The Ending Of American Horror Story: Death Valley Episode 1 Explained

Last week, we said goodbye to the bloody shores of Provincetown as the first half of "American Horror Story: Double Feature" came to an end. This week's installment, "Take Me To Your Leader," is the first episode of the "Death Valley" portion of the doubleheader and it wasted no time in establishing itself as a pretty significant change of pace for the season.

"Death Valley" opens in the 1950s and quickly introduces viewers to the aliens that were promised in the season's promotional material. Our protagonist in this timeline is President Dwight D. Eisenhower (Neal McDonough), who gets pulled away from a Palm Springs golfing vacation to attend to what quickly reveals itself to be an extremely concerning matter of national security. Not only has an unidentified vessel crash-landed in the desert, but it has also brought with it something disturbing and dangerous.

Flash forward to the present day, where we meet childhood friends Kendall aka Kenny (Kaia Gerber), Cal (Nico Greetham), Troy (Isaac Cole Powell), and Jamie (Rachel Hilson). They are reuniting while on break from their respective colleges and looking to have a summer of fun and frivolity. A technology-free camping trip out in the desert of Southern California sounds like the perfect thing, and it is until an unexplained encounter turns their lives upside down.

Here's how everything went down in the first episode of "Death Valley."

Death Valley kicks things off in the 1950s

Considering the "Death Valley" portion of the "Double Feature" is only slated to be four episodes long, the premiere keeps its cards remarkably close to its chest. It's not that the episode lacks meaty plot developments or important details. Rather, it's the significance they all have to one another that is still a bit opaque.

In the 1950s, we follow President Eisenhower as he responds to reports of a downed alien spacecraft. Other than the crash and the alien that tumbles out of it, there are two significant oddities related to the incident. Eisenhower's men find a nude woman with cryptic symbols etched on her back near the crash site. The president recognizes her immediately: it's pioneering airwoman Amelia Earhart (Lily Rabe) who has been missing and presumed dead for around 20 years. Not only has Earhart seemingly not aged a day since she went missing, but she's also several months pregnant and reports being experimented on by her unidentified kidnappers.

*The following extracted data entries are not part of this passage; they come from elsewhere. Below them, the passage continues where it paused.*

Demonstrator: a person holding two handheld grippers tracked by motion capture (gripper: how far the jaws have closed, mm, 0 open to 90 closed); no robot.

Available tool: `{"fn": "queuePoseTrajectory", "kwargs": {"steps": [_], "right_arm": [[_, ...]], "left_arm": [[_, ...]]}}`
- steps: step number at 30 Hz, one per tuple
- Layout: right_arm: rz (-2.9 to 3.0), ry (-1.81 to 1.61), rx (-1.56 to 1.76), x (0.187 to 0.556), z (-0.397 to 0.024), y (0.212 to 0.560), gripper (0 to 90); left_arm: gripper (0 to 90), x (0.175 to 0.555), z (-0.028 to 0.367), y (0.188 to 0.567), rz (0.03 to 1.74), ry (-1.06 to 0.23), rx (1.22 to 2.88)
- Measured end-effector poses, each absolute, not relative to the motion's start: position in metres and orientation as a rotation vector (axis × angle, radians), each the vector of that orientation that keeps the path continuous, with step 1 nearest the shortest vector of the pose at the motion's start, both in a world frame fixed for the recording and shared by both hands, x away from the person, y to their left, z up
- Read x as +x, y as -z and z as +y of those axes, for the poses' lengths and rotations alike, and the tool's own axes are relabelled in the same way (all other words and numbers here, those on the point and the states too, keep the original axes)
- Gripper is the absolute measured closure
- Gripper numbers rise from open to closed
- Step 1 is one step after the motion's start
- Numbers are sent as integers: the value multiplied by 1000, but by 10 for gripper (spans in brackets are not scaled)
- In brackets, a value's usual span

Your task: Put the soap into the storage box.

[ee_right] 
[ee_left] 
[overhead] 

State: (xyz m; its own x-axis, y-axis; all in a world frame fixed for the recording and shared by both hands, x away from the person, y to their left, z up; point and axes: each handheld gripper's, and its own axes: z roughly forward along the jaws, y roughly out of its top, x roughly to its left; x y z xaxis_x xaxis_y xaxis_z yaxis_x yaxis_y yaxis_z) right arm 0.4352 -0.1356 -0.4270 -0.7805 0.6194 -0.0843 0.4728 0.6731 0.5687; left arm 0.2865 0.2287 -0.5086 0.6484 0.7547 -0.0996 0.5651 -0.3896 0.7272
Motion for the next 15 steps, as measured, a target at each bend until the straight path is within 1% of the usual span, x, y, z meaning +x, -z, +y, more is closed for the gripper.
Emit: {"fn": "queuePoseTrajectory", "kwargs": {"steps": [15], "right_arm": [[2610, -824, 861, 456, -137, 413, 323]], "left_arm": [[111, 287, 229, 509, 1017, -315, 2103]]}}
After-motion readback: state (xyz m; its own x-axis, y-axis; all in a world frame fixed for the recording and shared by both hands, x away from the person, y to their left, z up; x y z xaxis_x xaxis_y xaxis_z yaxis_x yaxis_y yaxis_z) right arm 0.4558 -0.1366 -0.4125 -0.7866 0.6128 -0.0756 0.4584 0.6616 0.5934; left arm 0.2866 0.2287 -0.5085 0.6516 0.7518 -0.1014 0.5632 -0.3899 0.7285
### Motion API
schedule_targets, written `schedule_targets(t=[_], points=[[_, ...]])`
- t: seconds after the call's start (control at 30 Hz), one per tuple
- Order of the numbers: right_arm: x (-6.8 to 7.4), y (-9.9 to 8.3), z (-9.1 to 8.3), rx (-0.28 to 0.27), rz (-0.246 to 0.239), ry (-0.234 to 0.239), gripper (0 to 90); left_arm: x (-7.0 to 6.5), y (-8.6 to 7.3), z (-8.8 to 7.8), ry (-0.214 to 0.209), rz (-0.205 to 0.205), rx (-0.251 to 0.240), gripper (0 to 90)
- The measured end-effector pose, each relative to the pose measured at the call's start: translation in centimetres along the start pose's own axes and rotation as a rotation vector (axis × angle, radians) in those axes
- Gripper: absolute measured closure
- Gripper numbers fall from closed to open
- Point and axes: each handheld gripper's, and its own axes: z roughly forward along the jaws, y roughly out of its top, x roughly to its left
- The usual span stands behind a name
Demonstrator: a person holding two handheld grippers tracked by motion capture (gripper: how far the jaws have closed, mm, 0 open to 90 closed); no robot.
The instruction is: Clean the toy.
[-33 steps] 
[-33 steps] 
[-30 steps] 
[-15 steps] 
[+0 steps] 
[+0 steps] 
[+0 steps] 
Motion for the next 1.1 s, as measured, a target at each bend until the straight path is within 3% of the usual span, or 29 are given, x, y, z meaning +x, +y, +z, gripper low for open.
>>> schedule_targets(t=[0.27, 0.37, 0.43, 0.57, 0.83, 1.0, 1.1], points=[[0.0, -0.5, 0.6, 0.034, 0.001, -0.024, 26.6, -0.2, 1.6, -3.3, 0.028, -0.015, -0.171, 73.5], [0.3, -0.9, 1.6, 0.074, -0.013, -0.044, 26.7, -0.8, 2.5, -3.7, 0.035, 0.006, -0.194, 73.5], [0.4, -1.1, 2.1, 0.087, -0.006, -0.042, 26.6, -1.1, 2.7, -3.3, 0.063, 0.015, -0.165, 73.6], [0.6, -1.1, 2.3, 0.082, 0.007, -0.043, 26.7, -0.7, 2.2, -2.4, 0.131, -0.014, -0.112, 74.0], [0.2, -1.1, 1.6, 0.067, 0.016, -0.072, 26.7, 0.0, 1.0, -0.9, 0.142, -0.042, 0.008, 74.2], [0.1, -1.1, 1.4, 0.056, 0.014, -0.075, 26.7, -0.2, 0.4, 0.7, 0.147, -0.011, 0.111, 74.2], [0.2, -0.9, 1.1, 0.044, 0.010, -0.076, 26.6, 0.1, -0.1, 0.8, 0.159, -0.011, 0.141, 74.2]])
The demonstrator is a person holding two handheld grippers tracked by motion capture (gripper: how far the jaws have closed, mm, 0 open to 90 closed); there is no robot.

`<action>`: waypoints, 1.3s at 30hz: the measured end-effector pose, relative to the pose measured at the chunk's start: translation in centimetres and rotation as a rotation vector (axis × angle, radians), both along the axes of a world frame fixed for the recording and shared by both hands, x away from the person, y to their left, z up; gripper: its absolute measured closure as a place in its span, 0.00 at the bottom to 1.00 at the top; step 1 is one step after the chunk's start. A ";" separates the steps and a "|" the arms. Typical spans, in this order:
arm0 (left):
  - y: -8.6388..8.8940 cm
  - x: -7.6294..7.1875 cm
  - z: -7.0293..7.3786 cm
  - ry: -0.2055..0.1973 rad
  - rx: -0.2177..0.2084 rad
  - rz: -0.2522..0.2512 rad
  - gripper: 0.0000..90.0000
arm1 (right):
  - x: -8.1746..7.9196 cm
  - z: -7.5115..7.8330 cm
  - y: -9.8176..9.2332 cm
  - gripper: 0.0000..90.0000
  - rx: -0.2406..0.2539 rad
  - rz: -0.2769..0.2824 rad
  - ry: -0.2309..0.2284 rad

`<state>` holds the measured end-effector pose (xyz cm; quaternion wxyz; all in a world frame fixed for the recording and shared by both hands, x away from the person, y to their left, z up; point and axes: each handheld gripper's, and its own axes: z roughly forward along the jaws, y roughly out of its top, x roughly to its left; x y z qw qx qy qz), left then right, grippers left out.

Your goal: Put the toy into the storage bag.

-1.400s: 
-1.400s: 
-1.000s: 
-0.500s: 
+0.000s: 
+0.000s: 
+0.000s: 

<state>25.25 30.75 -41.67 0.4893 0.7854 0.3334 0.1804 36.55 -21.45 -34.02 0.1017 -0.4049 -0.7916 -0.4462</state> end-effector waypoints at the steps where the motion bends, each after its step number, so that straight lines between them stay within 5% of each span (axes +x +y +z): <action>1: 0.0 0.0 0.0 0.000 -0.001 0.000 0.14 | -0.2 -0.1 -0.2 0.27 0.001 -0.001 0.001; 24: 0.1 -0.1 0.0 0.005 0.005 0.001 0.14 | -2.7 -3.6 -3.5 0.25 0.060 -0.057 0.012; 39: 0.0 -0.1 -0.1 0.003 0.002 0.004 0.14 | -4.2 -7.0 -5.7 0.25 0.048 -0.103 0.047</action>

The other important figure is a housewife named Maria (Rebecca Dayan). In the opening scene of the episode, her family is visited by extraterrestrials who turn her into a floating, milky-eyed phantom who has the ability to explode people's heads with a flick of her wrist. She appears again in the final moments of the 1950s portion after an autopsy on the alien recovered from the crash site goes horribly awry.

After blowing apart the heads of several secret service members, Eisenhower tries to reason with Maria, asking her to listen to what he, as President of the United States, can do for her. She responds, "Mr. President: it is you who will listen to us."

Kenny discusses the dangers of technology with her friends

After Maria's cryptic appearance, we're brought to the present-day. The show introduces us to bro-friends Cal and Troy, who recently began dating after realizing their mutual attraction to one another, Jamie, who is upset after a budding relationship fizzled out because she is literally allergic to her potential BF, and Kenny, who has started exploring Luddism, or the rejection of modern technology.

Kenny's interest in turning back the clock began after joining the Harvard Luddite club and becoming better acquainted with a technology skeptic named Adam (Samuel Hunt). During a flashback, we hear him explain a key tenet of the neo-Luddite philosophy: "We've advanced technologically far faster than our brains or our emotions can adapt." Kenny's friends are skeptical of her new philosophical approach to life (as are some fans) but they do let her convince them to go on a technology-free camping trip.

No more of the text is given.